The press release expressly states that the evidence against Temu was gathered through independent organisations commissioned by the Commission to carry out test purchases, information received from unidentified ‘third parties’, and data from customs and market surveillance authorities. Furthermore, as stated in one of the Commission’s official press releases regarding the Temu case: “The DSA does not set any legal deadline for bringing formal proceedings to an end” — the DSA does not set any deadline for the conclusion of the proceedings. This means that Temu, like anyone else, could be subject to investigation for a very long time — even ten years — whilst the Commission determines the facts of the case.
The problem with quasi-criminal safeguards
Admittedly, the DSA does provide for some safeguards, such as the obligation for the Commission to communicate preliminary objections, allow the platform to present its counter-arguments, and decide only on matters where there has been a hearing.

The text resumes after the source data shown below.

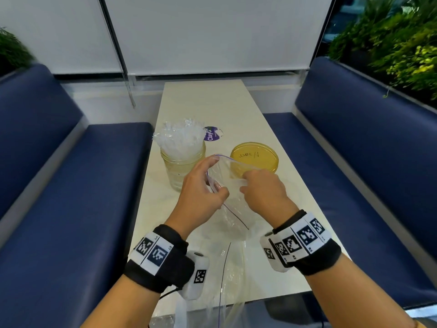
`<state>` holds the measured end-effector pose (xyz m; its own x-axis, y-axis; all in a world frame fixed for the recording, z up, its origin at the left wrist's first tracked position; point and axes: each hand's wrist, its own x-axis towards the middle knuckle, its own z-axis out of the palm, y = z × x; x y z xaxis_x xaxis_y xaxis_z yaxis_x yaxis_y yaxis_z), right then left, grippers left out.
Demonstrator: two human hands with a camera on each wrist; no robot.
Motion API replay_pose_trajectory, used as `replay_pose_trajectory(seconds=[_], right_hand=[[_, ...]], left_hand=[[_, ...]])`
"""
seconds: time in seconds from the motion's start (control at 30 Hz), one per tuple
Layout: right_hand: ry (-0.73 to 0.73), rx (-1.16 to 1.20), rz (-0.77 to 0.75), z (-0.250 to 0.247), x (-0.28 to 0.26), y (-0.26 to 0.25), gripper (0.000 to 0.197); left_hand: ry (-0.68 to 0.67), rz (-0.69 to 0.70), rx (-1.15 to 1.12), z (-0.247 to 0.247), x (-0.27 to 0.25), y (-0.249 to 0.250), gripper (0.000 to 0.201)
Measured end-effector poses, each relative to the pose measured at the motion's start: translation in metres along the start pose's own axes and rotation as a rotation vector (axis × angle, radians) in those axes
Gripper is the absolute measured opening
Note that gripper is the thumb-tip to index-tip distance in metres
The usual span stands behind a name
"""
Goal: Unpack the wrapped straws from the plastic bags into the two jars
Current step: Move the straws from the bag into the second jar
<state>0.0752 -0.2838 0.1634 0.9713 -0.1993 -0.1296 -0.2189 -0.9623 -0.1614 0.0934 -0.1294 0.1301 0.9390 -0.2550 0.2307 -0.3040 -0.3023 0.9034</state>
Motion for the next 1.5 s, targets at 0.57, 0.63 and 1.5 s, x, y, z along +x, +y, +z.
replay_pose_trajectory(seconds=[0.57,0.63,1.5], right_hand=[[0.133,0.225,-0.246,-0.078,-0.01,-0.023,0.006],[0.207,0.479,-0.336,-0.071,-0.007,-0.018,0.029],[0.534,1.241,-0.28,-0.078,0.118,0.029,0.022]], left_hand=[[0.162,0.004,0.408,0.032,0.025,0.001,0.025],[0.186,0.009,0.371,0.033,0.03,-0.003,0.023],[-0.016,-0.11,0.02,0.02,0.042,-0.017,0.05]])
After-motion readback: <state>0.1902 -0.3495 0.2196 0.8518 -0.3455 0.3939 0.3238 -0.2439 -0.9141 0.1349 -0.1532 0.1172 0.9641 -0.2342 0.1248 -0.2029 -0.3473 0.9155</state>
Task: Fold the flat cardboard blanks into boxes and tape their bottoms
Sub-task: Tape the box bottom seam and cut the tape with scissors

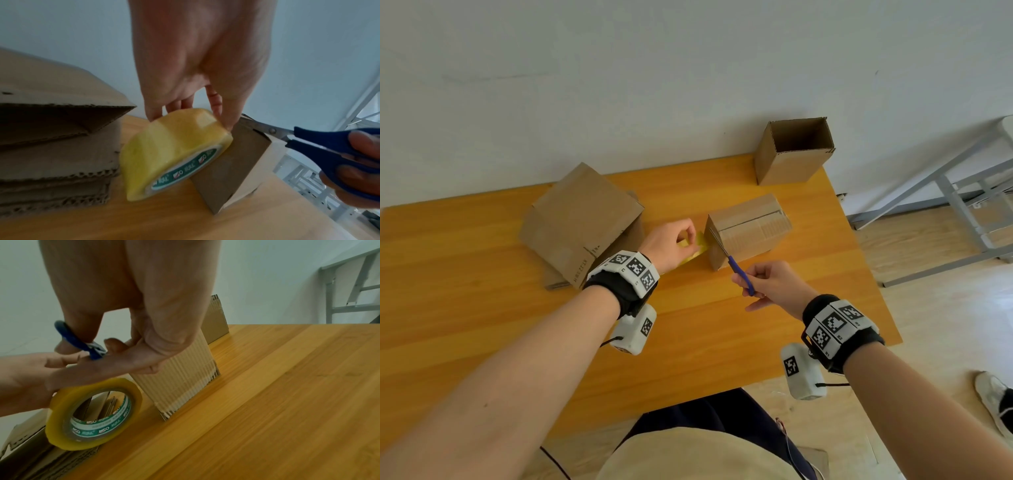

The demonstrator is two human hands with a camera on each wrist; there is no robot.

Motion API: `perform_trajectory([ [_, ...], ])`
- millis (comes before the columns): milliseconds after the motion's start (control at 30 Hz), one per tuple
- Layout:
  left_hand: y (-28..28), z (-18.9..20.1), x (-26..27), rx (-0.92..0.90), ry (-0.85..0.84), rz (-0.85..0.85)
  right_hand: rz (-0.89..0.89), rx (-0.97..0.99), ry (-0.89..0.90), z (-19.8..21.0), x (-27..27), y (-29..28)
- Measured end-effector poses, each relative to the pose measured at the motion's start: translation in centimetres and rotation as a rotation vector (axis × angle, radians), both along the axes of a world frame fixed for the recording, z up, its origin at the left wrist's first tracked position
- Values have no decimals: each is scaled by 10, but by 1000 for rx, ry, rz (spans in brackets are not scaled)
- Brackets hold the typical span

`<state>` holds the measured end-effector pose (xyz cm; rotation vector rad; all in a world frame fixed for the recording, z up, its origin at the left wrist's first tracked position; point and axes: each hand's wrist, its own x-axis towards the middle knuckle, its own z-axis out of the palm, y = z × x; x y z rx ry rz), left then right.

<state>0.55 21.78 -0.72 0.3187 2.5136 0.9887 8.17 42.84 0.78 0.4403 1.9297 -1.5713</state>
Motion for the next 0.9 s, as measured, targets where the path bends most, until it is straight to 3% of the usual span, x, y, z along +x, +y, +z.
perform_trajectory([
  [233, -9, -3, 22, -120, -38, -65, 12, 41, -9, -1, -1, -5],
  [633, -4, -49, 51, -385, -127, -234, 91, 277, 61, -5, -2, -8],
  [900, -2, -63, 54, -395, -115, -223, 185, 374, 77, -3, -7, -9],
])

This, however, takes place within a highly unbalanced procedure incompatible with the “Engel Criteria”, the principle established by the European Court of Human Rights according to which, when an administrative procedure involves the imposition of particularly severe sanctions, it must be conducted in accordance with the principles of criminal proceedings, that is, with the utmost safeguards.
The Temu case goes beyond Temu
It is not important whether or not Temu is responsible for the allegations made by the Commission — someone, somewhere, will judge and the law will take its course. What is important, however, are the questions raised by the way in which the DSA was drafted and is being applied; these go beyond the individual case, calling into question the legal foundations of the relationship between the EU and Member States.
In addition to the powers of direct intervention granted to the Commission, the DSA imposes on platforms what, beyond mere formalities, amounts to an extensive surveillance obligation concealed behind a veil of due diligence obligations, such as tracking sellers, assessing and mitigating risks, and adopting transparent processes.
On paper, these are more than reasonable obligations, but as always the devil is in the detail, as demonstrated by the additional obligation to cooperate with the “trusted flaggers” who are granted the power to report “illegal content” to platforms without a judge having declared it as such. The duty to cooperate with these modern informers represents, in fact, a powerful tool for surveillance and censorship, not only of sellers but also, and above all, of users.
All this means that, in practice, the DSA becomes an extremely powerful tool, removed from the control of national jurisdictions — that is, of national Constitutions — and placed in the hands of a body, the European Commission, which manages it with complete autonomy.
Perhaps this is a necessary step towards transforming the EU into a true and effective federal state; however, the desirability of the objective does not, in a Machiavellian sense, justify the means used to achieve it.